_WORK TO BE COMPLETED_. Among the entries below, one line contains "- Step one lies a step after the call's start" and another contains "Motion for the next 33". Transcribe those two lines and every line between them, exactly.
++++++++++
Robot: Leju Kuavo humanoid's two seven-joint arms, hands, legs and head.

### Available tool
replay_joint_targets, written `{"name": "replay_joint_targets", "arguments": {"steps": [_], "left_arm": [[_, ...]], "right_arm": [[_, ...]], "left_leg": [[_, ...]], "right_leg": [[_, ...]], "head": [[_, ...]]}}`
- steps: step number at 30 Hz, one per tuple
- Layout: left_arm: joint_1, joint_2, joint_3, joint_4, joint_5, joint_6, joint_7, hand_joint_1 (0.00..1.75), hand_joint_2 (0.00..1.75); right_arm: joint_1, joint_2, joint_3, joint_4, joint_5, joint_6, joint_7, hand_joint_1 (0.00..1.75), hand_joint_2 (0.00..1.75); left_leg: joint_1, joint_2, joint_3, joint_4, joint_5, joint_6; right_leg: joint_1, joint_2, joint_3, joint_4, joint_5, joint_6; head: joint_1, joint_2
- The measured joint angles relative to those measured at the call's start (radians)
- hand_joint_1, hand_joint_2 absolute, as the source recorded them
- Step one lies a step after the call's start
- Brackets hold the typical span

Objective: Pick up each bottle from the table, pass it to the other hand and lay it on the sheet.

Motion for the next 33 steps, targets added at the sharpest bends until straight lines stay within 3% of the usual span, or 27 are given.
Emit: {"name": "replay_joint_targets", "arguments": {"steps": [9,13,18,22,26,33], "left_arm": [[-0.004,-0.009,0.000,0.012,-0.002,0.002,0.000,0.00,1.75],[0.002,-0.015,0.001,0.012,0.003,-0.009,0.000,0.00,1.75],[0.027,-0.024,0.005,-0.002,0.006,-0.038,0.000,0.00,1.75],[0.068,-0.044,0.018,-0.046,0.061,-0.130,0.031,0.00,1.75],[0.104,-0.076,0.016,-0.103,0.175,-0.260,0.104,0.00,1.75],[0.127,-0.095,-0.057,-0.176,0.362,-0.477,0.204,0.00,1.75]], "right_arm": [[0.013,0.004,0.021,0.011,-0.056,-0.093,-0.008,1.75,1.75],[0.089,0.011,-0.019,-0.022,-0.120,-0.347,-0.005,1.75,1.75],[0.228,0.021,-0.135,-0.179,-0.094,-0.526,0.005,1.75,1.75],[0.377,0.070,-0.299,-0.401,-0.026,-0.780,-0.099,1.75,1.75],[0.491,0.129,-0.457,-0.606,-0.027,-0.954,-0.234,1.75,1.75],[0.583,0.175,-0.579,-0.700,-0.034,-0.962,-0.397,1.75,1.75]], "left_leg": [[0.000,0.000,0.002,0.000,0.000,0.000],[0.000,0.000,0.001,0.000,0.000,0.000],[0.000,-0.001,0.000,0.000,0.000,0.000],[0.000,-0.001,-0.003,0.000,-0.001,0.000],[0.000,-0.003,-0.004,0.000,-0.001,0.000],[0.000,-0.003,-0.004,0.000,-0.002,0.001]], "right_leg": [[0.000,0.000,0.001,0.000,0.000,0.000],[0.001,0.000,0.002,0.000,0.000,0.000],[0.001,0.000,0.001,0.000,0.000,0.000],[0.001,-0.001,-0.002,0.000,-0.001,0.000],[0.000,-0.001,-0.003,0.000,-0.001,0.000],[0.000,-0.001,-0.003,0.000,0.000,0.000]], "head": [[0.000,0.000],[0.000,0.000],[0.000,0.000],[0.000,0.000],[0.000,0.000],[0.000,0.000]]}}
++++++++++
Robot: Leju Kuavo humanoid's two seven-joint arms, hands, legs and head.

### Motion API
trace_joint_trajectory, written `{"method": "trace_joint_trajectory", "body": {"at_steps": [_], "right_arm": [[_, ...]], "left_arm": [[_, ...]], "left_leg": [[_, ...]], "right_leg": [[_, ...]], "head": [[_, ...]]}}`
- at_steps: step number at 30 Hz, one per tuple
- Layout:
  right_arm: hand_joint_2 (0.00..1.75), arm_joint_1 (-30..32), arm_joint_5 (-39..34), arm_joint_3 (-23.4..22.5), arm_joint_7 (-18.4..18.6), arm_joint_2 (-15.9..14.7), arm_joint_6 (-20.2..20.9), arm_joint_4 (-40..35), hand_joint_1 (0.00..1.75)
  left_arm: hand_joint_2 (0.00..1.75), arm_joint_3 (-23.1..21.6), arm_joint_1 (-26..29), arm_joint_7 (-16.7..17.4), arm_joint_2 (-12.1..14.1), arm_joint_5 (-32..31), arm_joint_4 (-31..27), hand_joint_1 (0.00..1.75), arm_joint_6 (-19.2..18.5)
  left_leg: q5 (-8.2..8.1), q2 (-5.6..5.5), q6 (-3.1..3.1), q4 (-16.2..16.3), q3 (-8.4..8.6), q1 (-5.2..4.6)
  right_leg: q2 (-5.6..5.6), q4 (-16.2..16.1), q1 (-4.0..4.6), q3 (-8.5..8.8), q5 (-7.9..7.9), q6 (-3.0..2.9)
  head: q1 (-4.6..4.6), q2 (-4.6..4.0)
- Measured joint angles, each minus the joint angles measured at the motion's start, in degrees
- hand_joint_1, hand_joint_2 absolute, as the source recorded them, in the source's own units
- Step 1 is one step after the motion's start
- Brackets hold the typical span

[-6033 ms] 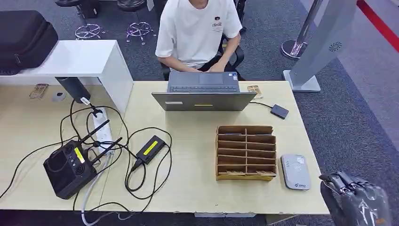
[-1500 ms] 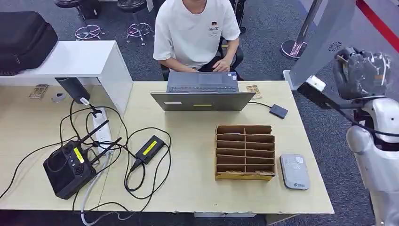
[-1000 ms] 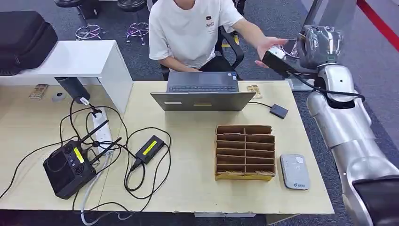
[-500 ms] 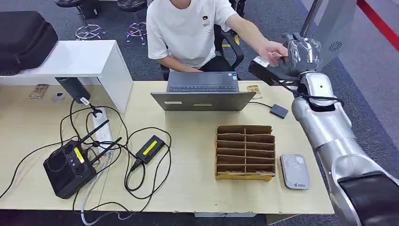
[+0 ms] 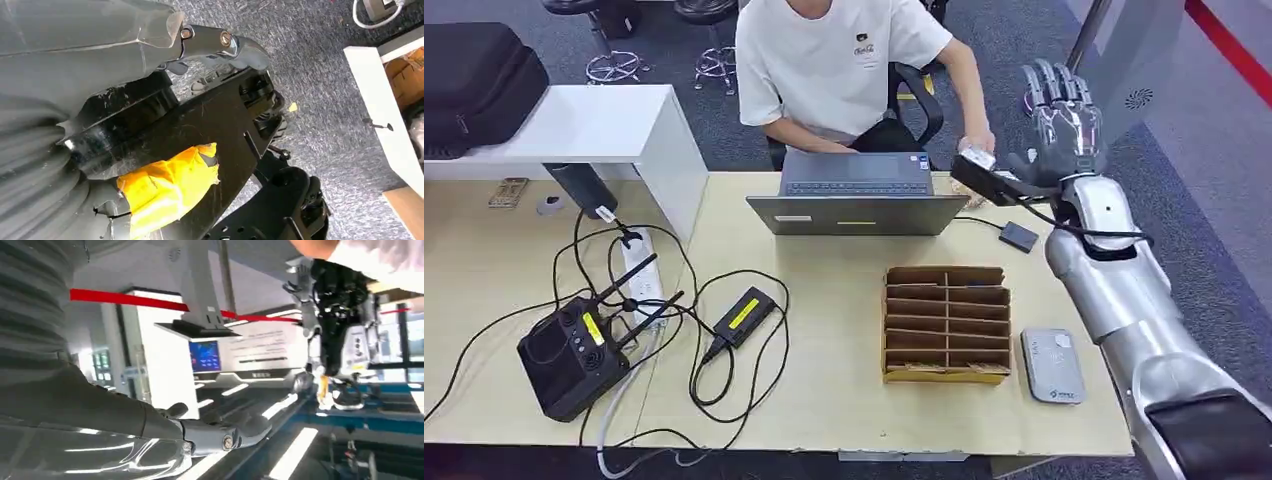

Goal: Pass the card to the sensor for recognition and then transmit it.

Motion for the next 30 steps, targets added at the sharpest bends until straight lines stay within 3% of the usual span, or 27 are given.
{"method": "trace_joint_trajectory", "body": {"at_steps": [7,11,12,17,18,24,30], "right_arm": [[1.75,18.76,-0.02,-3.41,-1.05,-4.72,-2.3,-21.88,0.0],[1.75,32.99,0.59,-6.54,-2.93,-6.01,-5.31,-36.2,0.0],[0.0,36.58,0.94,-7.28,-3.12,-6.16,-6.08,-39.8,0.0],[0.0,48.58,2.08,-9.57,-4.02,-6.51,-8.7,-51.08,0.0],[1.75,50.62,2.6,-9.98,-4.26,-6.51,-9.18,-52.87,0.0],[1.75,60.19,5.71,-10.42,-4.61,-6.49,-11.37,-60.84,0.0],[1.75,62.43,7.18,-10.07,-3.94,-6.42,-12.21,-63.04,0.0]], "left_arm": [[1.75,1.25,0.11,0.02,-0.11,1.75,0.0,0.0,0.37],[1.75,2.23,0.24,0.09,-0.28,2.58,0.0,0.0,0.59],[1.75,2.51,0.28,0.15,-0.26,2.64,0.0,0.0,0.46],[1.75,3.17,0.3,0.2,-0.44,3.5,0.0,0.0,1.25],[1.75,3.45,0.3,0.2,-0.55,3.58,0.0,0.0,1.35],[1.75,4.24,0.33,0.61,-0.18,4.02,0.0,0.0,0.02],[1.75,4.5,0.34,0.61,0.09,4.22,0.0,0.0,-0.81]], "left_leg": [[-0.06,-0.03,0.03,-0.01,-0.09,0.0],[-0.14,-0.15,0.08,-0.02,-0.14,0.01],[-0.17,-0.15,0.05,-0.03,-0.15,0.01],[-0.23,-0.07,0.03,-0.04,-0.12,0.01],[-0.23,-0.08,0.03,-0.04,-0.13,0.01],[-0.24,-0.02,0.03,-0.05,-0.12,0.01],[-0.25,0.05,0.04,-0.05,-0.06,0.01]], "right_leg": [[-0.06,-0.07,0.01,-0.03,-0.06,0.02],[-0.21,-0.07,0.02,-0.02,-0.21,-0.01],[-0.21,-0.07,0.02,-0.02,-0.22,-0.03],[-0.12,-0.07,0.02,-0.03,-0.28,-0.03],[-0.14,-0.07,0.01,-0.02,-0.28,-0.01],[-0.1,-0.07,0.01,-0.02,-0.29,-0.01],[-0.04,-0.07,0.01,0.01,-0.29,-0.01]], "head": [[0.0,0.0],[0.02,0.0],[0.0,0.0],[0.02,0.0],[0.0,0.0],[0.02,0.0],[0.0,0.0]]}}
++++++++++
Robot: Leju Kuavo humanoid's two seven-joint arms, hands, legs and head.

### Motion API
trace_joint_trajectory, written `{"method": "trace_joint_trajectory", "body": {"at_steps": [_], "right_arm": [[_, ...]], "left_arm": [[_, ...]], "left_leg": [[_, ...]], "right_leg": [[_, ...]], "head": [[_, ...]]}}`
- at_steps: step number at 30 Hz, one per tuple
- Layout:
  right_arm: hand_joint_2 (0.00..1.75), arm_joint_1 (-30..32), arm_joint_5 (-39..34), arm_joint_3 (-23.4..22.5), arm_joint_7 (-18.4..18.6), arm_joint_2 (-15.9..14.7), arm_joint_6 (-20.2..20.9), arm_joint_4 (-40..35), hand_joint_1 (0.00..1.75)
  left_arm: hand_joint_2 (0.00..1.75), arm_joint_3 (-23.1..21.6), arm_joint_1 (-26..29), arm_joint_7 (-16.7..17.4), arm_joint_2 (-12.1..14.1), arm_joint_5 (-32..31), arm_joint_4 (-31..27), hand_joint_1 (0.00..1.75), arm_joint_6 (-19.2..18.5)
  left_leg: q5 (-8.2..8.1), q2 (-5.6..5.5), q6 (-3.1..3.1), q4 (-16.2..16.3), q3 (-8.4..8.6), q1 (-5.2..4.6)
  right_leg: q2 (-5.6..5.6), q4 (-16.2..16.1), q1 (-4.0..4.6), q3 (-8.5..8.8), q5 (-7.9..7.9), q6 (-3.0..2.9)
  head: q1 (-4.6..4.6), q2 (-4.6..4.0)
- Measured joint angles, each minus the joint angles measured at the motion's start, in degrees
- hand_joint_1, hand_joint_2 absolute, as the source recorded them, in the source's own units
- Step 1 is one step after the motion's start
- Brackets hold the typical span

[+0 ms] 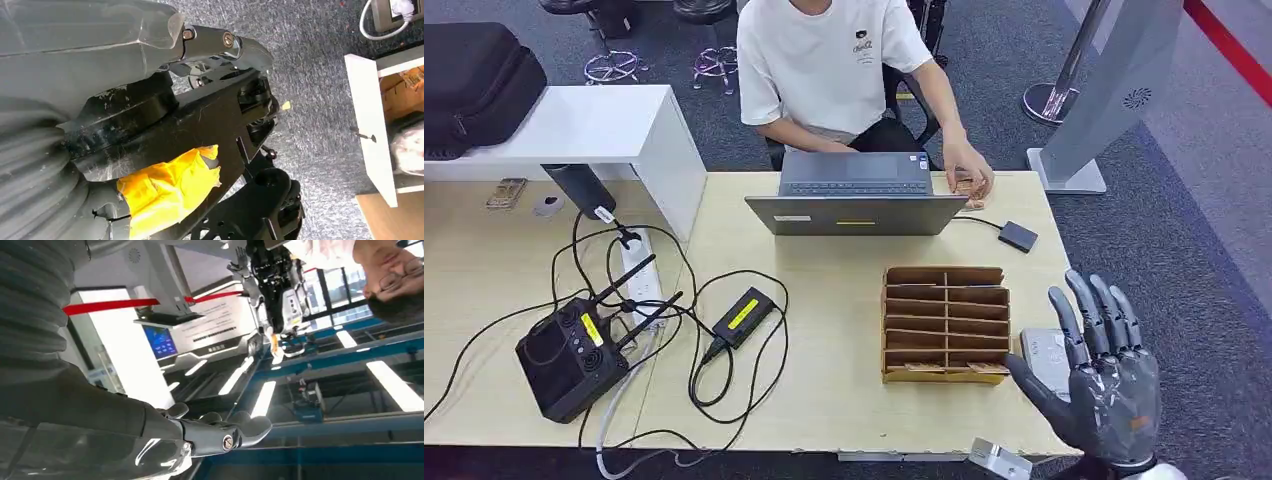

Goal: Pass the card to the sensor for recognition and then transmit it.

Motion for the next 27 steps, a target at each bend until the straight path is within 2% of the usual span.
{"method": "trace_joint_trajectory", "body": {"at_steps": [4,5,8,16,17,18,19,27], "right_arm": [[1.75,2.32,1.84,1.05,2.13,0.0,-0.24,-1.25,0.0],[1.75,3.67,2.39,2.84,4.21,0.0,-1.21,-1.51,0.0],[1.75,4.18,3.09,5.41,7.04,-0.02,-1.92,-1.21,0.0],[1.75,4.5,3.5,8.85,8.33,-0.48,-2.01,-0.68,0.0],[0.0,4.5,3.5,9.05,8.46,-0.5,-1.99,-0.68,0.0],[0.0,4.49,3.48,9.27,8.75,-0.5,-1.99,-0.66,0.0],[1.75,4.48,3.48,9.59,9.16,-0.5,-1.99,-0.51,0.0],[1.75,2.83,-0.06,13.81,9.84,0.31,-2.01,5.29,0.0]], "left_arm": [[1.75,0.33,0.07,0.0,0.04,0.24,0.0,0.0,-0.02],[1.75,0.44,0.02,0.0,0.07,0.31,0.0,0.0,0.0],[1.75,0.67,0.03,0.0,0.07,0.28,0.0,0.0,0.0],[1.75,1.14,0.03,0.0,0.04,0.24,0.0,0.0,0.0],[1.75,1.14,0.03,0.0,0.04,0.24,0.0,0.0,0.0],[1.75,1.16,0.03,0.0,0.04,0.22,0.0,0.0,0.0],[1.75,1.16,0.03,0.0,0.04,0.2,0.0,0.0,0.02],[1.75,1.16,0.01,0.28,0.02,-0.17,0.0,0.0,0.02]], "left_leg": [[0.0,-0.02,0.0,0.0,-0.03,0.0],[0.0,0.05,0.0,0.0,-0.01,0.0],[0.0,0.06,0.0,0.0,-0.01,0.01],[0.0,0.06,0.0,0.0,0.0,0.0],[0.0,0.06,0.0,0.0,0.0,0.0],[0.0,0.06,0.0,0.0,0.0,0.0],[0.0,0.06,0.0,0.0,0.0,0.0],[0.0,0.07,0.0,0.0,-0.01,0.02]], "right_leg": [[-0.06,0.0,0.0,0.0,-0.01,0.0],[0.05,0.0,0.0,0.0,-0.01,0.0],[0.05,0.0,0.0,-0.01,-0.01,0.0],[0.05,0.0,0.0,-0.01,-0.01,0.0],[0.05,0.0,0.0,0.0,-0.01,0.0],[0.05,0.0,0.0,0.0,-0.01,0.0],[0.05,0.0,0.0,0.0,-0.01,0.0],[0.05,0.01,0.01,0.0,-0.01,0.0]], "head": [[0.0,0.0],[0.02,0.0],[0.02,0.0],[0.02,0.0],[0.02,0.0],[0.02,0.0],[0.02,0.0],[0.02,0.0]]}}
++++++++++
_COMPLETED TASK_.
- Step one lies a step after the call's start
- Brackets hold the typical span

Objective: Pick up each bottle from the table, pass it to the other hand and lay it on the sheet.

Motion for the next 33 steps, targets added at the sharpest bends until straight lines stay within 3% of the usual span, or 27 are given.

The exercise is finished.